====== Supplied material
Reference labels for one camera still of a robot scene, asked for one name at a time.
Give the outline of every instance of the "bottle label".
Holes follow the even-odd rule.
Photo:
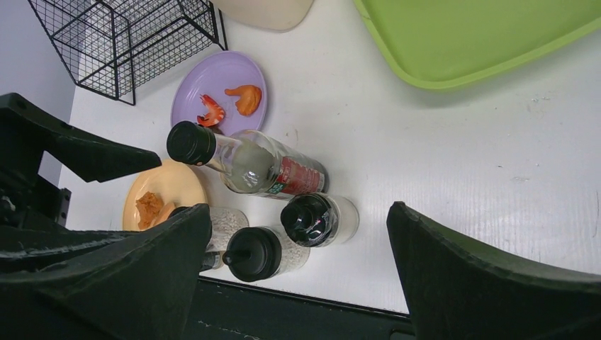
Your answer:
[[[320,192],[324,185],[324,174],[303,166],[290,157],[282,157],[280,174],[264,196],[288,200],[302,193]]]

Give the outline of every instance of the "white wall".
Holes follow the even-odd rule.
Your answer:
[[[75,84],[26,0],[0,0],[0,94],[17,92],[69,121]],[[45,154],[40,174],[58,184],[61,164]]]

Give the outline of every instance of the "black wire rack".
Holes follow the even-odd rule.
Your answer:
[[[135,105],[135,88],[216,44],[228,48],[208,0],[29,0],[73,82]]]

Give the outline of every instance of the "white granules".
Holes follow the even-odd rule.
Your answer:
[[[290,237],[288,237],[282,226],[268,227],[265,229],[274,232],[278,237],[282,248],[281,263],[273,276],[299,269],[307,262],[311,248],[299,246],[294,243]]]
[[[242,228],[248,227],[246,215],[238,209],[210,207],[210,222],[213,225],[213,236],[207,249],[225,251],[232,235]]]

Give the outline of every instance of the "table surface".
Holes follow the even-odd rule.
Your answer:
[[[356,236],[312,250],[301,270],[257,285],[407,312],[386,231],[394,201],[525,258],[601,274],[601,32],[515,71],[451,93],[414,89],[392,73],[352,1],[316,1],[287,33],[226,19],[231,50],[263,69],[263,131],[322,162],[330,192],[355,202]],[[128,106],[75,92],[71,124],[167,158],[175,91],[202,52],[141,86]],[[236,195],[204,169],[210,201],[279,223],[285,203]],[[119,230],[135,176],[84,183],[67,226]],[[234,281],[226,268],[210,274]]]

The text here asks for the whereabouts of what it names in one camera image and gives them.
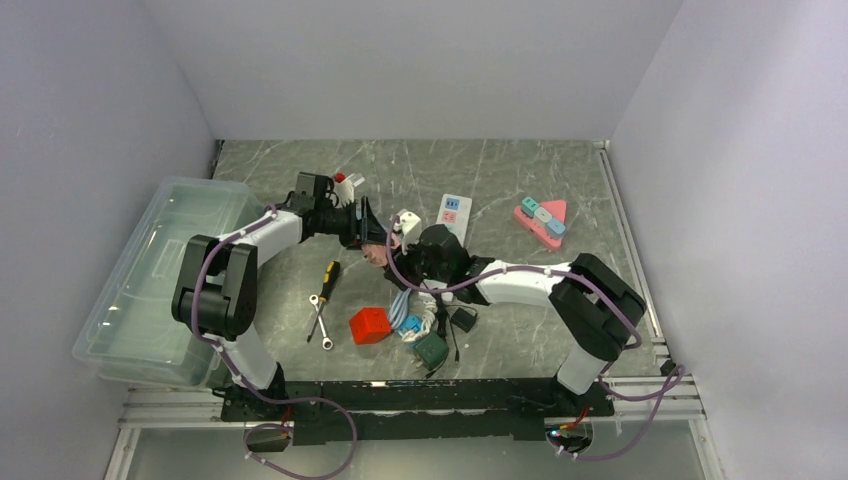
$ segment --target silver wrench
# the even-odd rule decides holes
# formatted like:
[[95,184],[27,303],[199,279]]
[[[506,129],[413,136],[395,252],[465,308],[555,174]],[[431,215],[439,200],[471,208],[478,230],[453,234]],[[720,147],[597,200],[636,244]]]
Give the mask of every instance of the silver wrench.
[[316,320],[318,321],[318,325],[321,326],[321,335],[324,336],[324,339],[321,340],[321,347],[323,347],[324,350],[332,350],[333,341],[330,340],[330,337],[327,336],[327,328],[324,327],[324,317],[323,317],[323,315],[321,315],[321,312],[318,310],[318,308],[319,308],[318,307],[318,303],[319,303],[318,295],[310,295],[309,296],[309,303],[311,303],[312,306],[315,307],[315,312],[318,313],[318,318]]

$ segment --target pink tray
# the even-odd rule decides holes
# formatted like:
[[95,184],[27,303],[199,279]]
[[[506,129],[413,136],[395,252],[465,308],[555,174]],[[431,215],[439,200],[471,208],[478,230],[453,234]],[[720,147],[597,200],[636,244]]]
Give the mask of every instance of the pink tray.
[[[559,220],[563,225],[565,225],[565,209],[566,204],[565,200],[554,200],[551,202],[542,202],[539,204],[545,210],[551,212],[551,216]],[[548,232],[545,231],[545,227],[540,227],[536,225],[536,222],[533,221],[532,218],[524,215],[524,212],[521,211],[521,207],[515,207],[515,210],[512,211],[512,216],[515,220],[521,224],[522,227],[530,230],[536,238],[542,242],[542,245],[548,247],[548,250],[554,251],[559,250],[559,247],[562,246],[562,238],[559,240],[554,240],[553,238],[548,236]]]

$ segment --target white wall
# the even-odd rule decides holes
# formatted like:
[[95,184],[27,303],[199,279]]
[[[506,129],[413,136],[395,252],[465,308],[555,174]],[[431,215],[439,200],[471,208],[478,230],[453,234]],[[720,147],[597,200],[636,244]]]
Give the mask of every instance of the white wall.
[[609,138],[681,0],[146,0],[218,138]]
[[102,478],[126,385],[71,346],[168,174],[213,140],[136,0],[0,2],[0,477]]
[[612,137],[732,479],[848,477],[848,3],[686,0]]

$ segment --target red box
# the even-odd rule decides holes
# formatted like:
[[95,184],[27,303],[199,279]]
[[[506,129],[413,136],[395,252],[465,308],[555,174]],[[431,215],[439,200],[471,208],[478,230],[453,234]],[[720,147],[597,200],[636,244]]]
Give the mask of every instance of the red box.
[[386,311],[380,307],[365,307],[350,319],[350,333],[357,345],[377,343],[392,333]]

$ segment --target plastic bin
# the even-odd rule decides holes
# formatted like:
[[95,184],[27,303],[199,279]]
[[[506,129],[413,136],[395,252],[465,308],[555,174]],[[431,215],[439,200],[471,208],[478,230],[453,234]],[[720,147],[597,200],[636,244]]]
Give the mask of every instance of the plastic bin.
[[106,281],[74,344],[74,357],[110,380],[206,383],[219,357],[171,317],[185,246],[194,235],[235,230],[262,211],[242,183],[165,179]]

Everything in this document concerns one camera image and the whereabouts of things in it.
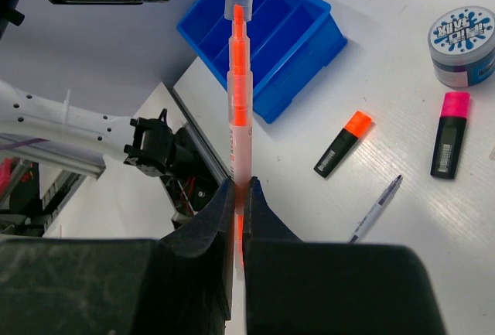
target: highlighter tip
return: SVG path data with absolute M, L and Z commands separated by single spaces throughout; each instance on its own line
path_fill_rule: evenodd
M 244 21 L 244 9 L 242 6 L 234 5 L 234 22 L 239 23 Z

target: white robotic arm
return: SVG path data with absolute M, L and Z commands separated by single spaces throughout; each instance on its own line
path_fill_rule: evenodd
M 133 142 L 131 117 L 101 115 L 15 89 L 0 80 L 0 133 L 77 145 L 124 162 Z

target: table surface
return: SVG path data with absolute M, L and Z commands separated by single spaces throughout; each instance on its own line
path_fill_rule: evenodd
M 272 125 L 253 124 L 253 174 L 273 211 L 305 241 L 346 241 L 384 188 L 401 188 L 364 238 L 402 244 L 425 263 L 451 335 L 495 328 L 495 77 L 471 88 L 472 109 L 455 181 L 429 175 L 443 96 L 426 36 L 464 5 L 493 0 L 326 0 L 348 46 Z M 196 59 L 175 89 L 229 163 L 227 95 Z M 356 110 L 369 134 L 332 176 L 316 161 Z M 242 296 L 234 316 L 242 316 Z M 239 333 L 243 322 L 231 323 Z

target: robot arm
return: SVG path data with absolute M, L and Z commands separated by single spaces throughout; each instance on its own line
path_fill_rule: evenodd
M 124 162 L 133 142 L 130 117 L 101 115 L 17 90 L 0 81 L 0 132 L 77 145 Z
M 203 170 L 198 151 L 184 146 L 158 118 L 103 115 L 17 90 L 0 80 L 0 132 L 76 145 L 136 166 L 147 176 Z

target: orange cap
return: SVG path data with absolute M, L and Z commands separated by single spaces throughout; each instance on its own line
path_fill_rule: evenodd
M 366 116 L 361 111 L 357 111 L 344 128 L 352 135 L 360 138 L 370 127 L 371 122 L 373 122 L 371 117 Z

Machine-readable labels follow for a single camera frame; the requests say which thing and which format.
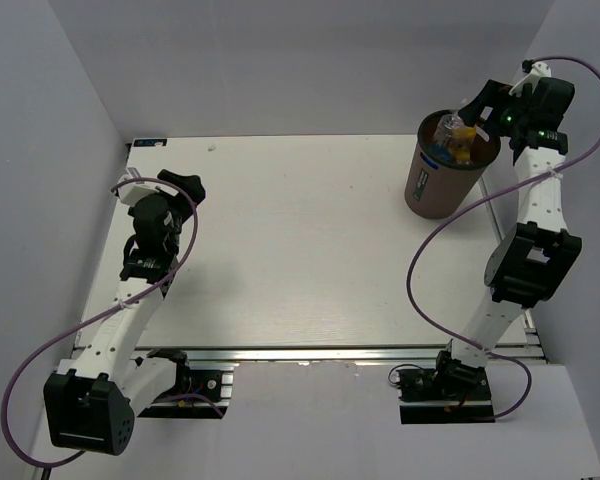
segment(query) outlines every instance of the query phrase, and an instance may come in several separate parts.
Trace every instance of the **wire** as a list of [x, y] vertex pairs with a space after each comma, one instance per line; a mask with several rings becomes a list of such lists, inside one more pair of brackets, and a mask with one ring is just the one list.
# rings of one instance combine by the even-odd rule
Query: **wire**
[[415, 363], [402, 363], [400, 365], [396, 365], [391, 370], [389, 370], [389, 375], [387, 375], [387, 380], [389, 381], [389, 385], [391, 385], [392, 387], [398, 388], [399, 384], [398, 384], [398, 382], [391, 381], [391, 374], [402, 367], [414, 367], [419, 370], [424, 370], [420, 365], [416, 365]]
[[[591, 63], [587, 62], [586, 60], [582, 60], [582, 59], [577, 58], [577, 57], [560, 55], [560, 56], [540, 57], [540, 58], [537, 58], [537, 59], [533, 60], [533, 62], [539, 62], [539, 61], [545, 61], [545, 60], [567, 60], [567, 61], [570, 61], [570, 62], [578, 63], [578, 64], [584, 66], [585, 68], [587, 68], [589, 71], [591, 71], [600, 80], [600, 70], [598, 70], [595, 66], [593, 66]], [[566, 170], [567, 168], [570, 168], [570, 167], [573, 167], [574, 165], [577, 165], [578, 163], [580, 163], [583, 160], [585, 160], [586, 158], [588, 158], [599, 147], [600, 147], [600, 137], [598, 138], [598, 140], [596, 140], [596, 142], [593, 144], [593, 146], [591, 146], [591, 148], [589, 148], [586, 152], [584, 152], [583, 154], [581, 154], [578, 157], [574, 158], [573, 160], [569, 160], [568, 162], [564, 162], [563, 164], [561, 164], [558, 167], [556, 167], [554, 169], [554, 171], [555, 172], [561, 172], [563, 170]], [[536, 182], [539, 182], [541, 180], [545, 180], [545, 179], [549, 178], [553, 174], [554, 174], [554, 172], [552, 172], [552, 171], [547, 171], [547, 172], [541, 173], [540, 175], [536, 175], [535, 177], [529, 178], [529, 179], [524, 180], [524, 181], [522, 181], [520, 183], [517, 183], [517, 184], [512, 185], [510, 187], [504, 188], [504, 189], [502, 189], [502, 190], [500, 190], [498, 192], [495, 192], [495, 193], [492, 193], [490, 195], [487, 195], [487, 196], [483, 197], [482, 199], [478, 200], [477, 202], [474, 202], [471, 205], [468, 205], [467, 207], [464, 207], [461, 210], [457, 211], [456, 213], [454, 213], [453, 215], [451, 215], [449, 218], [447, 218], [446, 220], [444, 220], [440, 225], [438, 225], [429, 234], [429, 236], [427, 238], [425, 238], [425, 240], [422, 242], [422, 244], [416, 250], [416, 253], [413, 256], [413, 258], [411, 259], [411, 264], [409, 265], [409, 269], [407, 271], [406, 287], [407, 287], [407, 295], [409, 297], [409, 301], [411, 302], [411, 305], [416, 310], [416, 312], [418, 312], [418, 314], [429, 325], [431, 325], [432, 327], [437, 328], [438, 330], [446, 333], [447, 335], [449, 335], [449, 336], [451, 336], [453, 338], [457, 338], [458, 340], [461, 340], [461, 341], [463, 341], [463, 342], [465, 342], [465, 343], [467, 343], [467, 344], [469, 344], [469, 345], [477, 348], [478, 350], [482, 350], [484, 352], [487, 352], [491, 356], [491, 358], [496, 358], [498, 360], [506, 360], [506, 361], [515, 363], [516, 365], [520, 366], [524, 370], [525, 374], [527, 375], [527, 386], [526, 386], [526, 388], [524, 390], [524, 393], [520, 397], [520, 399], [515, 404], [513, 404], [511, 407], [509, 407], [506, 410], [504, 410], [503, 412], [497, 413], [497, 414], [493, 415], [493, 417], [489, 417], [489, 419], [491, 419], [491, 420], [495, 420], [497, 418], [502, 418], [502, 417], [504, 417], [506, 415], [509, 415], [513, 411], [517, 410], [520, 407], [520, 405], [522, 405], [524, 403], [524, 401], [529, 396], [529, 392], [531, 391], [531, 383], [532, 383], [531, 371], [520, 360], [518, 360], [516, 358], [513, 358], [513, 357], [507, 357], [507, 356], [504, 356], [504, 355], [499, 355], [499, 354], [490, 352], [487, 349], [485, 349], [482, 345], [480, 345], [478, 342], [475, 342], [474, 340], [471, 340], [470, 338], [467, 338], [467, 337], [465, 337], [465, 336], [463, 336], [463, 335], [461, 335], [459, 333], [456, 333], [456, 332], [454, 332], [454, 331], [446, 328], [445, 326], [441, 325], [440, 323], [436, 322], [431, 317], [429, 317], [424, 312], [424, 310], [422, 310], [422, 308], [420, 308], [420, 306], [416, 302], [416, 299], [415, 299], [415, 297], [413, 295], [413, 287], [412, 287], [413, 272], [415, 271], [416, 264], [418, 263], [418, 260], [422, 256], [422, 253], [424, 252], [425, 248], [427, 248], [427, 246], [431, 243], [431, 241], [442, 230], [444, 230], [446, 227], [448, 227], [449, 225], [451, 225], [458, 218], [460, 218], [463, 215], [469, 213], [471, 210], [473, 210], [476, 207], [479, 207], [480, 205], [482, 205], [484, 203], [490, 202], [491, 200], [495, 200], [496, 198], [502, 197], [503, 195], [507, 195], [508, 193], [515, 192], [516, 190], [519, 190], [520, 188], [525, 187], [527, 185], [530, 185], [532, 183], [536, 183]]]
[[469, 400], [469, 394], [465, 393], [464, 397], [462, 397], [462, 400], [460, 400], [460, 403], [458, 403], [458, 405], [453, 405], [451, 407], [445, 407], [444, 411], [447, 413], [455, 412], [456, 410], [462, 408], [464, 406], [464, 404], [467, 403], [468, 400]]
[[[120, 187], [123, 187], [130, 183], [140, 183], [140, 182], [157, 183], [160, 185], [164, 185], [164, 186], [173, 188], [178, 193], [181, 193], [183, 195], [183, 197], [187, 200], [187, 202], [189, 202], [189, 205], [191, 206], [191, 210], [193, 212], [193, 233], [191, 234], [191, 240], [189, 240], [189, 245], [187, 245], [187, 249], [185, 250], [184, 254], [182, 255], [182, 259], [174, 265], [173, 269], [171, 271], [169, 271], [158, 282], [154, 283], [153, 285], [149, 286], [148, 288], [146, 288], [142, 292], [134, 295], [133, 297], [126, 299], [123, 302], [124, 305], [131, 305], [134, 302], [137, 302], [138, 300], [146, 297], [151, 292], [153, 292], [154, 290], [157, 290], [158, 288], [162, 287], [162, 285], [164, 285], [165, 283], [170, 281], [173, 278], [173, 276], [176, 274], [176, 272], [178, 270], [180, 270], [182, 265], [184, 265], [184, 263], [189, 258], [189, 255], [191, 254], [191, 250], [193, 249], [193, 245], [196, 241], [196, 236], [198, 235], [198, 212], [196, 210], [196, 203], [191, 199], [191, 197], [189, 196], [189, 194], [187, 194], [187, 192], [185, 192], [182, 188], [178, 187], [177, 185], [173, 185], [170, 182], [165, 182], [164, 180], [159, 180], [157, 178], [137, 177], [137, 178], [130, 178], [130, 179], [127, 179], [127, 180], [124, 180], [124, 181], [118, 183], [111, 189], [111, 192], [115, 192]], [[13, 387], [15, 386], [16, 382], [18, 381], [18, 378], [20, 377], [20, 375], [22, 375], [22, 372], [25, 370], [25, 368], [27, 368], [29, 366], [29, 364], [31, 362], [33, 362], [33, 360], [35, 360], [41, 353], [43, 353], [49, 347], [64, 340], [68, 336], [76, 333], [78, 330], [88, 327], [89, 325], [93, 325], [94, 323], [96, 323], [100, 320], [106, 320], [113, 314], [122, 310], [122, 308], [123, 308], [123, 305], [117, 303], [116, 305], [112, 306], [108, 310], [105, 310], [104, 312], [101, 312], [98, 315], [91, 317], [90, 319], [85, 320], [84, 322], [82, 322], [74, 327], [71, 327], [71, 328], [65, 330], [64, 332], [58, 334], [57, 336], [53, 337], [51, 340], [46, 342], [44, 345], [41, 345], [40, 347], [38, 347], [33, 353], [31, 353], [31, 355], [29, 355], [27, 358], [25, 358], [24, 361], [20, 364], [20, 366], [14, 372], [13, 376], [7, 383], [7, 386], [4, 391], [4, 395], [2, 396], [2, 404], [0, 407], [0, 425], [2, 427], [2, 434], [4, 435], [4, 438], [7, 441], [7, 444], [9, 445], [11, 450], [13, 450], [13, 453], [15, 453], [22, 461], [28, 463], [29, 465], [33, 465], [34, 467], [43, 468], [43, 469], [44, 468], [51, 469], [51, 468], [56, 468], [56, 467], [61, 467], [63, 465], [66, 465], [66, 464], [74, 461], [81, 455], [83, 455], [85, 452], [83, 452], [83, 451], [77, 452], [76, 454], [71, 455], [70, 457], [67, 457], [63, 460], [59, 460], [57, 462], [42, 462], [40, 460], [36, 460], [35, 458], [27, 455], [20, 448], [20, 446], [16, 443], [15, 439], [13, 438], [13, 434], [11, 433], [11, 429], [9, 427], [9, 417], [8, 417], [9, 400], [11, 399], [11, 393], [13, 392]]]
[[220, 410], [215, 403], [213, 403], [211, 400], [209, 400], [204, 395], [198, 395], [197, 393], [183, 393], [181, 395], [171, 395], [169, 397], [161, 397], [161, 398], [157, 398], [153, 403], [155, 404], [155, 403], [178, 402], [180, 400], [192, 400], [192, 399], [205, 402], [211, 408], [213, 408], [213, 410], [218, 414], [218, 416], [220, 418], [224, 417], [224, 413], [222, 413], [222, 410]]

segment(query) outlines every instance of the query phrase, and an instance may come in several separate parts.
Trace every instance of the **brown cup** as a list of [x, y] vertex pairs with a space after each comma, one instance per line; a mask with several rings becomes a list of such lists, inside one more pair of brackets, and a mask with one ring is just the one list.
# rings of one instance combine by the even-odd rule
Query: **brown cup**
[[485, 141], [476, 135], [471, 147], [471, 165], [451, 163], [431, 151], [431, 139], [438, 122], [450, 110], [441, 110], [425, 118], [418, 128], [418, 144], [404, 199], [414, 213], [424, 218], [445, 218], [455, 212], [482, 172], [500, 153], [500, 137], [489, 135]]

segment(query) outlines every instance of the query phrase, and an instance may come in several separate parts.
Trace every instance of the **white enclosure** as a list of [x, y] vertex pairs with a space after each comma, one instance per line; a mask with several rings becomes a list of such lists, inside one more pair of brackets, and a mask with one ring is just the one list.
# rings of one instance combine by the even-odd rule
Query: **white enclosure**
[[120, 133], [415, 133], [515, 73], [551, 0], [51, 0]]

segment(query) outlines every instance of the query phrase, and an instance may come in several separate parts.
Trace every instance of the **white tabletop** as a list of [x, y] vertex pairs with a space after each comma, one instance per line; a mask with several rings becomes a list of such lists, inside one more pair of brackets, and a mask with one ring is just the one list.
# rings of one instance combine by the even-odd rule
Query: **white tabletop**
[[[222, 420], [137, 419], [119, 457], [87, 453], [53, 480], [565, 480], [600, 476], [566, 369], [531, 366], [534, 385], [510, 417], [486, 425], [401, 425], [389, 366], [245, 364]], [[496, 411], [519, 397], [516, 366], [487, 374]], [[50, 445], [40, 422], [33, 455]]]
[[[207, 189], [192, 256], [139, 346], [446, 343], [405, 293], [409, 261], [437, 225], [404, 202], [414, 145], [412, 135], [393, 135], [173, 138], [132, 148], [128, 164], [142, 175], [198, 174]], [[479, 197], [476, 186], [467, 202]], [[110, 305], [132, 233], [127, 207], [118, 205], [85, 318]], [[191, 221], [183, 245], [190, 233]], [[461, 330], [495, 246], [483, 207], [439, 235], [416, 272], [425, 311]], [[520, 320], [503, 343], [524, 342]]]

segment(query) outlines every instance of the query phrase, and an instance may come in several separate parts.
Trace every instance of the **cable tie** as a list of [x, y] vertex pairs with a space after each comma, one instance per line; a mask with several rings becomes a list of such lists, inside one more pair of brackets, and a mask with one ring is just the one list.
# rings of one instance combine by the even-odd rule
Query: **cable tie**
[[129, 305], [127, 305], [126, 303], [124, 303], [124, 300], [122, 300], [121, 298], [118, 299], [118, 306], [120, 307], [120, 310], [124, 310], [125, 308], [129, 308]]
[[547, 169], [547, 171], [549, 172], [549, 175], [552, 178], [557, 178], [558, 180], [562, 180], [563, 175], [560, 172], [556, 172], [556, 170], [553, 167]]
============
*Aim of the task*. Among the entries above, copy exactly the stretch from the line holding "--target plastic bin" through the line holding "target: table surface", leaving out any pictures.

*Solution*.
$ segment --target plastic bin
# the even-odd rule decides holes
# formatted like:
[[95,184],[27,303],[199,279]]
[[[506,129],[413,136],[395,252],[465,308],[555,174]],[[431,215],[439,200],[471,208],[478,230],[453,234]],[[720,147],[597,200],[636,244]]]
Give the mask of every instance of the plastic bin.
[[106,281],[74,344],[74,357],[110,380],[206,383],[219,357],[171,317],[185,246],[194,235],[235,230],[262,211],[242,183],[165,179]]

Everything in this document concerns one camera image and the whereabouts of things in it.
target: highlighter tip
return: SVG path data with absolute M, L and Z commands separated by single spaces throughout; each instance on its own line
path_fill_rule: evenodd
M 244 21 L 244 9 L 242 6 L 234 5 L 234 22 L 239 23 Z

target: white robotic arm
return: SVG path data with absolute M, L and Z commands separated by single spaces throughout; each instance on its own line
path_fill_rule: evenodd
M 133 142 L 131 117 L 101 115 L 15 89 L 0 80 L 0 133 L 77 145 L 124 162 Z

target: table surface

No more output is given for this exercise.